There is no toilet in the cabin. We have an outhouse that is shared among 4 cabins. The outhouse has toilets, showers and a cloths washing machine and a water heater. I don't use the washing machine because the rusty water stains my cloths. I stock enough cloths to last for weeks, then when I do go to town, I drop off all of my cloths at the laundry service or the dry cleaners by 9 and everything is ready for me to pick up by 3 after I perform all of my other errands.

I can't wash my hair in the shower. I made that mistake my first year in 2009. My white hair turned orange from the rusty water. I have to wash my hair in the kitchen sink with my bottled water.

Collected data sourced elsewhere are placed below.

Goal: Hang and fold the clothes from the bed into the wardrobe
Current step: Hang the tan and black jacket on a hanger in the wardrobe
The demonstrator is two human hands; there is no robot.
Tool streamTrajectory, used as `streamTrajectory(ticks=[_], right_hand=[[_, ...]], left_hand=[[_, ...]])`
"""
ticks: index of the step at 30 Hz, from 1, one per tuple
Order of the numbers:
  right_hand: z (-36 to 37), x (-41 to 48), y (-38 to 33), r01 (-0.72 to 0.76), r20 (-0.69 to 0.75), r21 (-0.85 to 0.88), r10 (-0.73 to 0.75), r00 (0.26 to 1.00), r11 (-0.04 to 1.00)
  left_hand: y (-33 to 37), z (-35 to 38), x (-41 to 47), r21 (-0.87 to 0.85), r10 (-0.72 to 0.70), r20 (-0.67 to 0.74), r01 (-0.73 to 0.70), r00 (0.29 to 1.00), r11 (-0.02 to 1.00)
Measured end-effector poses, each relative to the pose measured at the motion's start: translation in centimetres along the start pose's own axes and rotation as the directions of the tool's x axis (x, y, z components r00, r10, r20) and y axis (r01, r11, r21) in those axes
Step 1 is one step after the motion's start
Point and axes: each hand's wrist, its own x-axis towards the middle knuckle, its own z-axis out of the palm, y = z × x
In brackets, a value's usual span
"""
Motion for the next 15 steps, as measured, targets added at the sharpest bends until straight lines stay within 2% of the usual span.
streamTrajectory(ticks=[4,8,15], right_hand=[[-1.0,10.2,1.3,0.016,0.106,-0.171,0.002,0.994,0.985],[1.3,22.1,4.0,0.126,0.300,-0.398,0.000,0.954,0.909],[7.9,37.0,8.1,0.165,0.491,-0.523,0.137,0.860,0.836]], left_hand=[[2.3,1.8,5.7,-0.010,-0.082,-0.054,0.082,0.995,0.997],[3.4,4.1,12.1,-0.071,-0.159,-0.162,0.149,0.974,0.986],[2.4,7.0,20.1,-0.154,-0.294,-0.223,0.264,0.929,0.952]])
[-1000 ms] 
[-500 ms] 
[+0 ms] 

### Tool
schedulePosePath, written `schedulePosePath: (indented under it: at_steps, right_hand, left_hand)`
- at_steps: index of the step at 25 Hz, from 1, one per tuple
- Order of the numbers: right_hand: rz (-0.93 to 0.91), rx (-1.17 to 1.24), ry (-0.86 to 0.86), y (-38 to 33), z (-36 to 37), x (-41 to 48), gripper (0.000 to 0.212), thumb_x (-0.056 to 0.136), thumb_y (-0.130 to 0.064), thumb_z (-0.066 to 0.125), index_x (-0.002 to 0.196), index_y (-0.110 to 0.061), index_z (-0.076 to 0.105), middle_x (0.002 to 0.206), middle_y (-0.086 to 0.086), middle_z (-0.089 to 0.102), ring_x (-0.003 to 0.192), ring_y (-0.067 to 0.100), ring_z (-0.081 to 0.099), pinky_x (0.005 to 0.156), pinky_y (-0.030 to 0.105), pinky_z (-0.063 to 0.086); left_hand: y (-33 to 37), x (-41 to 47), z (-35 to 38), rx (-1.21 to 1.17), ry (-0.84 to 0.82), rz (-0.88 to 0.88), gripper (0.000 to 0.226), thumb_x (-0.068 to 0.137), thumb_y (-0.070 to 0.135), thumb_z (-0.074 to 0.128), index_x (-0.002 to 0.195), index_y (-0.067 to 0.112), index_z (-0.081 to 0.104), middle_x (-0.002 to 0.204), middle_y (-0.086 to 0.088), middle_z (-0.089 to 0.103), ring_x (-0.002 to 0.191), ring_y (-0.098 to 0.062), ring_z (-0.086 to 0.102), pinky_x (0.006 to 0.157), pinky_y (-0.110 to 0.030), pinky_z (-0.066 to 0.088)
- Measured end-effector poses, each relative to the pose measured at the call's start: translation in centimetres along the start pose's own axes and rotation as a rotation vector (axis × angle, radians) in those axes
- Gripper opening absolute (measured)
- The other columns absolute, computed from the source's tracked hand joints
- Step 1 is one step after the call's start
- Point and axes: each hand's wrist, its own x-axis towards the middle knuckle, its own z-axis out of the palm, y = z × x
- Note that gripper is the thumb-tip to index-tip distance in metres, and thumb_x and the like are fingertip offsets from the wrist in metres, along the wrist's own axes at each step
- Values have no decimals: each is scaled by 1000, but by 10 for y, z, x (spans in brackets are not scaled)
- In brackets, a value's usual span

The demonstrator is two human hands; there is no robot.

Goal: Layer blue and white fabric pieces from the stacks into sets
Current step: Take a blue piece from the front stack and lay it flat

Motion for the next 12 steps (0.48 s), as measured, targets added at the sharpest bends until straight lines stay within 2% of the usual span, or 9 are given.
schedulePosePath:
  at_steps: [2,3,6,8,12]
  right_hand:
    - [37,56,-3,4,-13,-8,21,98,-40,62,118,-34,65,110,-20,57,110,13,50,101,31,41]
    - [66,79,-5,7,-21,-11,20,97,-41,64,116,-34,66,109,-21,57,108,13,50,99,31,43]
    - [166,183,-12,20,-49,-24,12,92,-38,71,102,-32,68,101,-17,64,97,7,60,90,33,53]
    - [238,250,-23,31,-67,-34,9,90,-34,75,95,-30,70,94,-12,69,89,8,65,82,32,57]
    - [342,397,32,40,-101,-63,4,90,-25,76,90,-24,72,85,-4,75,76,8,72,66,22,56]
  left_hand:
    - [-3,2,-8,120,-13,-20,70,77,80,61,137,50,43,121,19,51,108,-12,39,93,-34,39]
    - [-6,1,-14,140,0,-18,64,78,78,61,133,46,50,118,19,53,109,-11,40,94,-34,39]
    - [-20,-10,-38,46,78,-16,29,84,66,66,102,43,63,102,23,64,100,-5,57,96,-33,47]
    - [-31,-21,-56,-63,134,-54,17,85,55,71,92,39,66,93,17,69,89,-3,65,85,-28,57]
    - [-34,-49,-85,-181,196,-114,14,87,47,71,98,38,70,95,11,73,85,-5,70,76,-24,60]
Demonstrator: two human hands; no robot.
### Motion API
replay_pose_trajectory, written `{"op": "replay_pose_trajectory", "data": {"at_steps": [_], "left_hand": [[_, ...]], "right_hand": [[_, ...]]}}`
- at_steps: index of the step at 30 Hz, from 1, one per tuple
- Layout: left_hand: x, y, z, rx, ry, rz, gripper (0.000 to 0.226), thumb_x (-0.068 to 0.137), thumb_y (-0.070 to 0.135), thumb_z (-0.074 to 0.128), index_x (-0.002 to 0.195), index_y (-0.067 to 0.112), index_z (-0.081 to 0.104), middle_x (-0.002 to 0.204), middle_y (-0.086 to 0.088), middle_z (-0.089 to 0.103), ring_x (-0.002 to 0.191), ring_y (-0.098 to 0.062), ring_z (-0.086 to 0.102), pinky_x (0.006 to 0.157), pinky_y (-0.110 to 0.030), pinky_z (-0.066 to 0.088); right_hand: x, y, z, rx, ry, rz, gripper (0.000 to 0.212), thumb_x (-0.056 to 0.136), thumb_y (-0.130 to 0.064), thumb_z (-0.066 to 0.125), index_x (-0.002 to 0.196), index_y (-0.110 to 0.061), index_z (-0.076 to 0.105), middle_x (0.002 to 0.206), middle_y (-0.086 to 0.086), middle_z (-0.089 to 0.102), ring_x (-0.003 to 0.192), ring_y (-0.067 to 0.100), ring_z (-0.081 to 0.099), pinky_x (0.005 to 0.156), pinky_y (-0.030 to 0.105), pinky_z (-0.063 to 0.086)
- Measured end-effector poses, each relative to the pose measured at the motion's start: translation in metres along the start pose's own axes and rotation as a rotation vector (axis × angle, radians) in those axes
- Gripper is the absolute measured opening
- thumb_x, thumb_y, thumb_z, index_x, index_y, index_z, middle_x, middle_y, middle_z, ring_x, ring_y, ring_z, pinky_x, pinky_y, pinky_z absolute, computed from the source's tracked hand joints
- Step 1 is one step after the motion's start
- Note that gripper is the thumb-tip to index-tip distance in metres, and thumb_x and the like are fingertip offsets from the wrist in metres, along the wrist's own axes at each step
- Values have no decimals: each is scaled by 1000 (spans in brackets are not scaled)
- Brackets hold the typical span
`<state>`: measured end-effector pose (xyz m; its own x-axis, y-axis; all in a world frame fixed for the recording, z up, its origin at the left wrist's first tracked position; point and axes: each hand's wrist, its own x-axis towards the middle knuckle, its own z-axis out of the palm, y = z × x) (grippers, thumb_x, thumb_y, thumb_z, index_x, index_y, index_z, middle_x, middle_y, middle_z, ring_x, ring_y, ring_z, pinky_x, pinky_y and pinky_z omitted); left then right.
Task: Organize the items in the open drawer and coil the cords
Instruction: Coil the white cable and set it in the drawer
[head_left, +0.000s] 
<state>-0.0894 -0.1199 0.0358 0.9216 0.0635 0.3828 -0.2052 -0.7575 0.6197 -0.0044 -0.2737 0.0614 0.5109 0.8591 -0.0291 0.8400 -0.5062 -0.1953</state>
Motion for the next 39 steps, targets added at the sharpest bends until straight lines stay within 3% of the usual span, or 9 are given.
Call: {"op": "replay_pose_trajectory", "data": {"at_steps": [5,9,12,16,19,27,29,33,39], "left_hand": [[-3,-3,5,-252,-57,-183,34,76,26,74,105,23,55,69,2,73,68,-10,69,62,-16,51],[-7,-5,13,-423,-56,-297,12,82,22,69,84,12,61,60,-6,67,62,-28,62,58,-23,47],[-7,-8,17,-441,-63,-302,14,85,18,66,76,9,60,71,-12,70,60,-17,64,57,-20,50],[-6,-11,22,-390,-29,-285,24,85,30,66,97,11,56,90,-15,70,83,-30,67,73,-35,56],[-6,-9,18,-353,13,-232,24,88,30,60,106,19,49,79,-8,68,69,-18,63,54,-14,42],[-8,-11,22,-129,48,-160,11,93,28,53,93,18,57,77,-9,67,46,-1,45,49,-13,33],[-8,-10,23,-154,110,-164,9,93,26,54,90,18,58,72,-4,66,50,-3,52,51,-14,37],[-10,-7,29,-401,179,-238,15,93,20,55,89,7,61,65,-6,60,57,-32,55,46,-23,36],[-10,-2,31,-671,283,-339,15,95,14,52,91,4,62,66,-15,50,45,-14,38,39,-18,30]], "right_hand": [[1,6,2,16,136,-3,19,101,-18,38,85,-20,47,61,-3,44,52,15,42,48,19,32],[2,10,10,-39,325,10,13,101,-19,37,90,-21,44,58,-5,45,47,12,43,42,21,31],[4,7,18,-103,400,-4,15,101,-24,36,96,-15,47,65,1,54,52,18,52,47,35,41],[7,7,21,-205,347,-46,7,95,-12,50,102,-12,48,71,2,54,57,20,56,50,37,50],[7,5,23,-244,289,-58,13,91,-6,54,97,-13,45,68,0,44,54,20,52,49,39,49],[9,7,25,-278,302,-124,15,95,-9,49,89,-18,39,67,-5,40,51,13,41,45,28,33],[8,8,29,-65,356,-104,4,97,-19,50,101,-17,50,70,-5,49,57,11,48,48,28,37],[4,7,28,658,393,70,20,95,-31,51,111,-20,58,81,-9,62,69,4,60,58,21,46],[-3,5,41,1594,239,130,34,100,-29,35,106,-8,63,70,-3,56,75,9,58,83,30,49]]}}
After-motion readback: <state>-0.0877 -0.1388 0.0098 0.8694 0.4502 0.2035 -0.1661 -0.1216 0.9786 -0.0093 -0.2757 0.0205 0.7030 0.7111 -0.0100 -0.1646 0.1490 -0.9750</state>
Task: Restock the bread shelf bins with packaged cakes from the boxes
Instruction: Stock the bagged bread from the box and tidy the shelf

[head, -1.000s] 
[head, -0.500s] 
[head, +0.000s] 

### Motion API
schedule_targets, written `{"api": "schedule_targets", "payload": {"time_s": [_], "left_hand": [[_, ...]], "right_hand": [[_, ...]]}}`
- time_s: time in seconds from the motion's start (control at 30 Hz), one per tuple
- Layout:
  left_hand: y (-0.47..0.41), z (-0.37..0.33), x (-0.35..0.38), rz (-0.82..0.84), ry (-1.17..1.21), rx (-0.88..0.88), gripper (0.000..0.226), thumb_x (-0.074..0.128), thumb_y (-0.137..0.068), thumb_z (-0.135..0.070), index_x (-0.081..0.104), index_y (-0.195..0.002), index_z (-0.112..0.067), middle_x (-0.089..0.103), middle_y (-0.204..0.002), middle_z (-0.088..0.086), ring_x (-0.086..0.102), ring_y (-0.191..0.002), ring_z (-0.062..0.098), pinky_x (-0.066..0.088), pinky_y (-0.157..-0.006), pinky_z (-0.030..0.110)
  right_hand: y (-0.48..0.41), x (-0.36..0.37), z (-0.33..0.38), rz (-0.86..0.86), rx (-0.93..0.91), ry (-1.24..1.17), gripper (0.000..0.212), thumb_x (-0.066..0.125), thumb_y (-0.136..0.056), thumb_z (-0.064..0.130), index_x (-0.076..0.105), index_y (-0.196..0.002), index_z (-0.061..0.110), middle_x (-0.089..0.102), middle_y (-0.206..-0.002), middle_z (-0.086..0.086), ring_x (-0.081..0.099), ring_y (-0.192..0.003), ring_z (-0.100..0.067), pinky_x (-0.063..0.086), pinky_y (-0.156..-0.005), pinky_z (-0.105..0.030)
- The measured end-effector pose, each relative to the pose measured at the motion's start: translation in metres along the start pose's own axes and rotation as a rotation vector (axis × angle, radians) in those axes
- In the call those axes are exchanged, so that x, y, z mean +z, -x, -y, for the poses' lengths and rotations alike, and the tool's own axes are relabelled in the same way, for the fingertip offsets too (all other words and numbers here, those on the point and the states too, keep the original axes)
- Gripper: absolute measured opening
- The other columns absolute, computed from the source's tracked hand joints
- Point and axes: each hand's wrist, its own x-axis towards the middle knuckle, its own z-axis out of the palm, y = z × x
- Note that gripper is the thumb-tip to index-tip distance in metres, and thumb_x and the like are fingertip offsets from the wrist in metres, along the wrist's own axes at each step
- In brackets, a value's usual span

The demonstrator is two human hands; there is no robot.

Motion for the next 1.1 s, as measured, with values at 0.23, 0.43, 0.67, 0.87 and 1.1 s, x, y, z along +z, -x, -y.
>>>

In the winter, this cabin is used by cross country skiers who ski about 16 miles from Badger Pass to Glacier Point. If you plan to attempt that trip, be sure you master your stopping technique before you get to Glacier Point.

I have electricity! Yeah!!!!! So I have a refrigerator, electric heat, a microwave and a toaster oven. I stay comfortable if I wear down house boots. There is no insulation in the floor. The weather is mostly clear and warm but it can turn cold fast here at 7500 feet. I keep the heater on full-time. I gets cold at night. 

I have no cell signal. I have to climb a mountain about a mile up to find a signal and it is unreliable and intermittent. I have no internet. No TV, No commercial radio. I do have a government land line in my cabin and I have a Yosemite Park radio that I monitor full time. The closest law enforcement ranger or paramedic is an hours drive away from us. I have to monitor the radio in case there is a lost or injured hiker in our area. Then we go into search a rescue mode. I have a 4x4 government vehicle for transportation.

I like this little cabin. Life is good. I'm still having fun in my old age.

It's Good to be Back

I was planning to drive my hot rod cross country out here, but it didn't work out for me. That's ok. The van did very well and it is more comfortable. My hot rod sure is fun though.

I entered the park about a month early to acclement to the altitude and hike around some before I start work. Coming in from the Tioga Road there was still a lot of snow even though Yosemite received only 55% of normal snow fall this winter. It's always exciting to enter Yosemite. I was hooping and hollering, jumping up and down in my seat and waving my fist in the air. Yahoo!!!
I am just an excitable guy anyway. Here are some panorama pictures.

This is just outside the park on the Tioga Road.

This is Tioga Lake and Mt. Dana in the background. I have climbed Mt. Dana. 13,054 feet. The second highest mountain in the park.